Well, see if that works.


----------



## museav

chausman said:


> Vectorworks can export into .dwg. Have you tried that? AutoCAD can then open .dwg files.


It can and I am sure it is better than it used to be but the time spent related to importing and exporting the AutoCAD drawings our clients worked with is what led one of my past employers to switch the entire design staff from Macs and VectorWorks to PCs and AutoCAD. Frankly, the whole layers/classes conversion, how arc and curves translated, how the translation dealt with hatching, etc. was beyond me but always seemed to result in someone having to spend some time verifying and usually some time cleaning up the results, to the point that we literally justified the hardware and software cost to change within one year.

It seems that what many people do is bring .dwgs into VectorWorks then save that as a VW file and reference it into a Design Layer View Port in the drawings they create. I guess the inverse would be to export to .dwg and then x-ref that into your drawing. In both cases I believe that you essentially get the basic drawing (Model Space in AutoCAD) but not any 'sheets' (Paper Space in AutoCAD).


----------



## ScottT

What about exporting as a .DXF and then importing it?


----------



## Traitor800

Your first problem is that white background in autocad. eww. jk.

Now I don't know much about Vectorworks but I do spend 40+ hours a week drafting in autocad and if I'm understanding you correctly your getting all of the information in model space (and that's what it looks like from your first pic) and just not getting the layouts. correct? If that's the case I guess I don't really see the issue, yes its harder to read but I never work out of paper space anyway. If your not getting all the info, than the only thing that I can suggest is to see if the designer can export each page individually so you would have 5 files instead of 1.


----------



## museav

Van, check out DXF_DWG_Export_Options, it looks like when you export from VectorWorks you have to select which sheets to export and whether they are exported as one file or separate files.


----------



## Van

Sort of solved. I bitched and moaned and he finally said, " Ok I'll send you everything in the folder!" he zipped it all up and Wham, Bam, all 5 sheets are now available. Thanks for the input from all. 
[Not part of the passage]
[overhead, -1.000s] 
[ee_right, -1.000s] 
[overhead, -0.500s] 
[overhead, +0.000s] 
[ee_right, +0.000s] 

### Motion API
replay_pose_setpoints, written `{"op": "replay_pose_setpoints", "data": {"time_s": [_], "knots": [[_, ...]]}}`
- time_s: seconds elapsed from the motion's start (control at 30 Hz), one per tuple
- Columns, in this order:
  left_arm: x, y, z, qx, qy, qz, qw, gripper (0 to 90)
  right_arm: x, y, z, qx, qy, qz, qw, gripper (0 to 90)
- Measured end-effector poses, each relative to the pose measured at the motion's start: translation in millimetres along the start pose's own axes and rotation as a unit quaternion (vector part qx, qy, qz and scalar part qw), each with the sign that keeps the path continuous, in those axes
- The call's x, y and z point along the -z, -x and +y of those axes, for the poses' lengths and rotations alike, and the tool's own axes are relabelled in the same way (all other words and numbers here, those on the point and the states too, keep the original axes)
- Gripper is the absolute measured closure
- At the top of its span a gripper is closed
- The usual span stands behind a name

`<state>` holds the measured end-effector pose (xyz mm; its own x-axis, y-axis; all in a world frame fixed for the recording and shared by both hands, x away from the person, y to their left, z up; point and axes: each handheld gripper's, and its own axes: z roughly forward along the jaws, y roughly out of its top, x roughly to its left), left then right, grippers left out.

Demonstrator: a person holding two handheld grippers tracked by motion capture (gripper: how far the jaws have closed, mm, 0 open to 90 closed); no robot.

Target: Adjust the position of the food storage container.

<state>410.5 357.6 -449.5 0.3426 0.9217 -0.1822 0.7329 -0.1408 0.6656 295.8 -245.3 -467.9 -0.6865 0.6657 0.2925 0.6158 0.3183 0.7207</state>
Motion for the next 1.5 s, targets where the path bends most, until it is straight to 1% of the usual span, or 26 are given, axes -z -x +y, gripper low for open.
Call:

Traitor800 Yeah, I know, I draft with a black background That grab was opening his drawing from Vectorworks. The rest of the issue is not that the stuff isn't there, the info is in the model space, and as you stated I usually work in Model space all the time. But not being able to see what he wanted to emphasize, areas that he wanted to elaborate and not knowing what areas he had provided distinct details for is very frustrating. While I agree I could go through and change all his line colors from icky Cyan on white to white on Black I might miss something miscolor something and most importantly I didn't want to scan the entire drawing zoomed into 12:1 scale just looing for details.


----------



## Van

OK, One more thing. 
I did finally get a drawing with all 5 sheets or in ACAD terms 1 model tab and 5 'layout" tabs. If you activate on tab by clicking on it, then go to File>Export layer to model> enter. it will take the information from just that tab and export it to a new DWG file. HOWEVER if you are working in 'Paper' space when you export it will only export the lines on the layout it will not export the items which are pulled in from the model space. I know this is really stupid confusing right ? So when you are on a "layout tab" go down to the bottom right of the working window, below the command line window and click the button which toggles whether you are working in Model or Paper space. < This is in ACAD2010-11 not sure where that button is in previous versions.> Make sure to click it so that you are toggled into "Model Space". Now do the previous exercise File> Export Layout to Model> <enter> Viola' all the reference <"annotative content" in Acad Speak> material AND all the lines from the Model will now be in the new drawing file which will have, by default the same file name as the layout tab from whence it originated. 

I hope all this helps some folks out there. It proves that the two platforms can work together, it's just a total PITA.


----------